** Task to carry out **
Your task is to retype the lines from the opening of the material through the line that includes "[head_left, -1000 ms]". Do not copy the pictures.

** Information shown **
== Segment start ==

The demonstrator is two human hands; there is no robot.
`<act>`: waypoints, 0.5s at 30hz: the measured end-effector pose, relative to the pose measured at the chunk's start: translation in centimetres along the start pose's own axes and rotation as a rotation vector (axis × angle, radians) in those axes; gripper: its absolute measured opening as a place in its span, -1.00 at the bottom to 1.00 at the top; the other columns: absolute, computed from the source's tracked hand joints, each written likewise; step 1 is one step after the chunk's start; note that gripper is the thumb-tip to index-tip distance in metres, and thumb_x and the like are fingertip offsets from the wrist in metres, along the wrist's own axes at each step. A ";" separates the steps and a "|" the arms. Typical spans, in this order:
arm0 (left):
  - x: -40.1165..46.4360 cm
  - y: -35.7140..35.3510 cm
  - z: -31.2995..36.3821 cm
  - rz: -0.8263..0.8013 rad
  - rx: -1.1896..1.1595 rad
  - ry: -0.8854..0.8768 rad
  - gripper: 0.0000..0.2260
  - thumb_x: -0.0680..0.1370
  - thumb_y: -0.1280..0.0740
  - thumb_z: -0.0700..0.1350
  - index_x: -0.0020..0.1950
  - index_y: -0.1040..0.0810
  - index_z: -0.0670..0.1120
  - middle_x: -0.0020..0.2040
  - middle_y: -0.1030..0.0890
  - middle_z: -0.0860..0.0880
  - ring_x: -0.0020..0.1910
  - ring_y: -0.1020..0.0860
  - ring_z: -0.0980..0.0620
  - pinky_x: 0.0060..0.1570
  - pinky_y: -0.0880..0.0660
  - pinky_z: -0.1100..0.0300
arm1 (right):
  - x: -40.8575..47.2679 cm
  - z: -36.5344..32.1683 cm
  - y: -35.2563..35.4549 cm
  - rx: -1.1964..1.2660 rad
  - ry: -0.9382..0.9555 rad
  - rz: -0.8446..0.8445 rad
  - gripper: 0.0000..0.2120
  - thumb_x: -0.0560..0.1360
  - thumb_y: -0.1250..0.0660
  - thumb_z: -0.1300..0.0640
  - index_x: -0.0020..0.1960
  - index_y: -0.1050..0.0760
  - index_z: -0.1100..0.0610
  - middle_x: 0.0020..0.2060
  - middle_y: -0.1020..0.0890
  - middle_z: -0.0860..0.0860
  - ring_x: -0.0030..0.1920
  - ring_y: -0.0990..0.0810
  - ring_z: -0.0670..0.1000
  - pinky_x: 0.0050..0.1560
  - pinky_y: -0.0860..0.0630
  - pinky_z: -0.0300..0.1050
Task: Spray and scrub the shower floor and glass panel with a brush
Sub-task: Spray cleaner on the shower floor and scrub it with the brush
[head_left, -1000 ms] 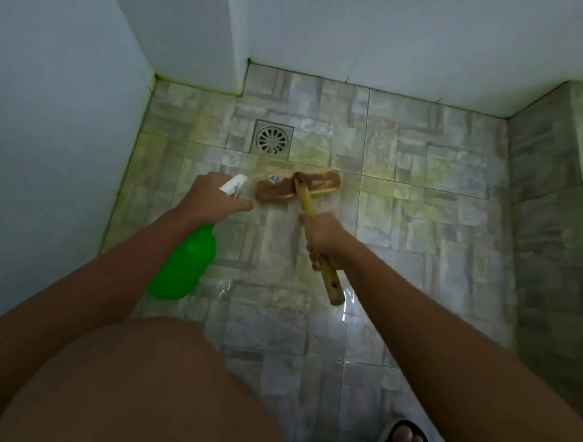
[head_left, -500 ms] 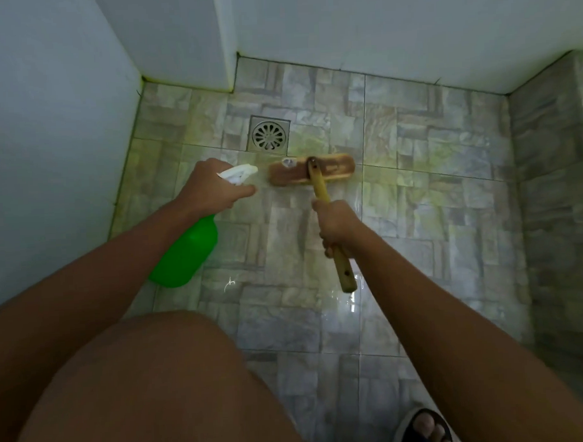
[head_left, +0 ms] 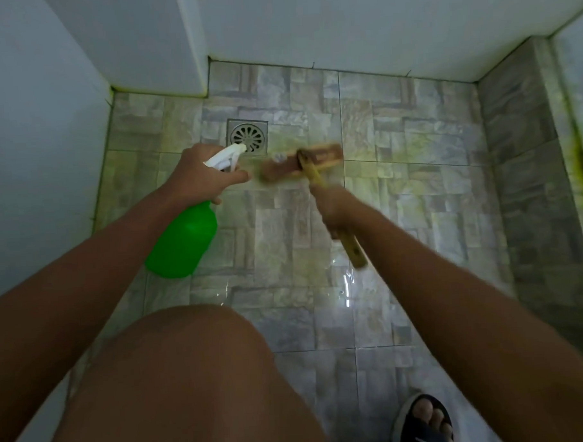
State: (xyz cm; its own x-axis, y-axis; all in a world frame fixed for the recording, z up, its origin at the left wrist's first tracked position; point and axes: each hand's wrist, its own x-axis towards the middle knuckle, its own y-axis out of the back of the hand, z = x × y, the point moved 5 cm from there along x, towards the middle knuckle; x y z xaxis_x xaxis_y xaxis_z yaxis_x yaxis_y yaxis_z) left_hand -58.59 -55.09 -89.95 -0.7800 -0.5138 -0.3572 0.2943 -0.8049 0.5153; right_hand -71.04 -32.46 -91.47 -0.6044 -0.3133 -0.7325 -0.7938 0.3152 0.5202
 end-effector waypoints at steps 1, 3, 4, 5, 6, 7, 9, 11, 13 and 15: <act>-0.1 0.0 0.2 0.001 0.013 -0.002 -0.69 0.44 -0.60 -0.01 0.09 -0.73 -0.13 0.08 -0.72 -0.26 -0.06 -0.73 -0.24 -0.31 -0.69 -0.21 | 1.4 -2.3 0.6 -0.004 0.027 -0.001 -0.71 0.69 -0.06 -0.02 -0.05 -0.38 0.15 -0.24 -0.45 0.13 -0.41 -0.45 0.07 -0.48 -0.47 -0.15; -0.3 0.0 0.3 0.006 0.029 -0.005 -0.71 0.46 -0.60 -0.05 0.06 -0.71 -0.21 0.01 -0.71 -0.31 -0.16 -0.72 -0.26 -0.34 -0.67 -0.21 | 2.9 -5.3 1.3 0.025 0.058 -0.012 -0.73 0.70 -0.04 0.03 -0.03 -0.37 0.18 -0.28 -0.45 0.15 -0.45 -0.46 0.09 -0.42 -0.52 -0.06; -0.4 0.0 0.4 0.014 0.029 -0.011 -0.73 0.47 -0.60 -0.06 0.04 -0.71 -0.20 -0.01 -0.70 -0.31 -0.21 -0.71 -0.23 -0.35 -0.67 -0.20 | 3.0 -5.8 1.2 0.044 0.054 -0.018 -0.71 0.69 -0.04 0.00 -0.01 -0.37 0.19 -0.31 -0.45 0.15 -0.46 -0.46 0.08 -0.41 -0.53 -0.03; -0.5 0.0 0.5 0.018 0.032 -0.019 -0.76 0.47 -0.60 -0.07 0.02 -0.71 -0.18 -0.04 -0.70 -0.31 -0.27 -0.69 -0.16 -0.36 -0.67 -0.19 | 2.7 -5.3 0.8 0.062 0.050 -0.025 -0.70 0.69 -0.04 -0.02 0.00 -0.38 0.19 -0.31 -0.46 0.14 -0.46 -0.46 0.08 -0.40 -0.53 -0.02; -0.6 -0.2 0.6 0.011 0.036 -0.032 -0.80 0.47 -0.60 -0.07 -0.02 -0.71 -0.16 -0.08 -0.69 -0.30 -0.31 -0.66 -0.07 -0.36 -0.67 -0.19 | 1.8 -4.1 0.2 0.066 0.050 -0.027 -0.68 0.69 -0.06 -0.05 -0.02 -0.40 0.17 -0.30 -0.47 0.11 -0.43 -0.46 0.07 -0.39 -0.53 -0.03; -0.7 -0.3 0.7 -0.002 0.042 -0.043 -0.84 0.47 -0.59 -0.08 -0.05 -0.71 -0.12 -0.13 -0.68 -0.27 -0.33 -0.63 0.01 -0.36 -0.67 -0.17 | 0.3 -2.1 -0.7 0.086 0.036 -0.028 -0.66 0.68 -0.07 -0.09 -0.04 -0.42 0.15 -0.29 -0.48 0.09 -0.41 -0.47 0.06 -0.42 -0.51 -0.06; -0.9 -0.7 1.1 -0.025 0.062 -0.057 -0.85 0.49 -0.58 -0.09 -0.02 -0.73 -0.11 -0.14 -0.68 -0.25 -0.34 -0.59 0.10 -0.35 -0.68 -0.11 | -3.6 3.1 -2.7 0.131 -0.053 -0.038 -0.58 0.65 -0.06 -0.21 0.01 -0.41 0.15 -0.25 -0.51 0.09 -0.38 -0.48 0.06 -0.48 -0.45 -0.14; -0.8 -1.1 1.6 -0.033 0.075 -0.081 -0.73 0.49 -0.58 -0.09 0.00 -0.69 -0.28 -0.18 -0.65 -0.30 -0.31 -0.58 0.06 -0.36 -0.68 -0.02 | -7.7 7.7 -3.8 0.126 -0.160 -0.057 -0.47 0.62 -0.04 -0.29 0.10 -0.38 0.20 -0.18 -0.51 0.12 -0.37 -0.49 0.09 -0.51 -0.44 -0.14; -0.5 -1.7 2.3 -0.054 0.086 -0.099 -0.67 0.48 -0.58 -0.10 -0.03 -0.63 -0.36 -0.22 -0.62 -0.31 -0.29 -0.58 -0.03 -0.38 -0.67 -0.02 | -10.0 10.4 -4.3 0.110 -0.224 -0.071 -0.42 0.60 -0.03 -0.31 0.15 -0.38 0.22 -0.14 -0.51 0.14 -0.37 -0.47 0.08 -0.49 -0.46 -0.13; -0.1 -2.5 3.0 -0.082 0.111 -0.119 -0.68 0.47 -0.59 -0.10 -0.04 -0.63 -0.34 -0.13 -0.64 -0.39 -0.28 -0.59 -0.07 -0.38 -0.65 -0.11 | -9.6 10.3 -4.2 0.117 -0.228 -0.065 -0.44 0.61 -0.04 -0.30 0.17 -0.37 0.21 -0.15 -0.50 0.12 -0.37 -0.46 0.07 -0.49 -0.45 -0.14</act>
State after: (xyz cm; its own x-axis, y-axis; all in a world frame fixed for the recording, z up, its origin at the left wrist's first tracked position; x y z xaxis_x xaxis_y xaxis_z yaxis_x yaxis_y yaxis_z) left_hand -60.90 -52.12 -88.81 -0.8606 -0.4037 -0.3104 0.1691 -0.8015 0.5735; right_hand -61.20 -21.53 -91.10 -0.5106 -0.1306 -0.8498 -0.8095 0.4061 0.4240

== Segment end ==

** Solution for this exercise **
The demonstrator is two human hands; there is no robot.
`<act>`: waypoints, 0.5s at 30hz: the measured end-effector pose, relative to the pose measured at the chunk's start: translation in centimetres along the start pose's own axes and rotation as a rotation vector (axis × angle, radians) in those axes; gripper: its absolute measured opening as a place in its span, -1.00 at the bottom to 1.00 at the top; the other columns: absolute, computed from the source's tracked hand joints, each written likewise; step 1 is one step after the chunk's start; note that gripper is the thumb-tip to index-tip distance in metres, and thumb_x and the like are fingertip offsets from the wrist in metres, along the wrist's own axes at each step. A ";" separates the steps and a "|" the arms. Typical spans, in this order:
arm0 (left):
  - x: -40.1165..46.4360 cm
  - y: -35.7140..35.3510 cm
  - z: -31.2995..36.3821 cm
  - rz: -0.8263..0.8013 rad
  - rx: -1.1896..1.1595 rad
  - ry: -0.8854..0.8768 rad
  - gripper: 0.0000..0.2260
  - thumb_x: -0.0680..0.1370
  - thumb_y: -0.1280..0.0740
  - thumb_z: -0.0700..0.1350
  - index_x: -0.0020..0.1950
  - index_y: -0.1040..0.0810
  - index_z: -0.0670..0.1120
  - middle_x: -0.0020..0.2040
  - middle_y: -0.1030..0.0890
  - middle_z: -0.0860..0.0880
  - ring_x: -0.0020..0.1910
  - ring_y: -0.1020..0.0860
  - ring_z: -0.0980..0.0620
  - pinky_x: 0.0060..0.1570
  - pinky_y: -0.0880..0.0660
  - pinky_z: -0.1100..0.0300
arm1 (right):
  - x: -40.8575..47.2679 cm
  - z: -36.5344..32.1683 cm
  - y: -35.2563..35.4549 cm
  - rx: -1.1964..1.2660 rad
  - ry: -0.9382..0.9555 rad
  - rz: -0.8446..0.8445 rad
  - gripper: 0.0000..0.2120
  - thumb_x: -0.0560..0.1360
  - thumb_y: -0.1250..0.0660
  - thumb_z: -0.1300..0.0640
  - index_x: -0.0020..0.1960
  - index_y: -0.1050..0.0760
  - index_z: -0.1100..0.0610
  - middle_x: 0.0020..0.2060
  - middle_y: -0.1020..0.0890
  - middle_z: -0.0860..0.0860
  - ring_x: -0.0030..0.1920
  - ring_y: -0.0990..0.0810
  - ring_z: -0.0670..0.1000
  - pinky_x: 0.0050..0.1560
  - pinky_y: -0.0860..0.0630
  - pinky_z: -0.0300..0.1050
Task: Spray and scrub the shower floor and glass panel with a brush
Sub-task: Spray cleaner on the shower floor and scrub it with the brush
[head_left, -1000 ms] 

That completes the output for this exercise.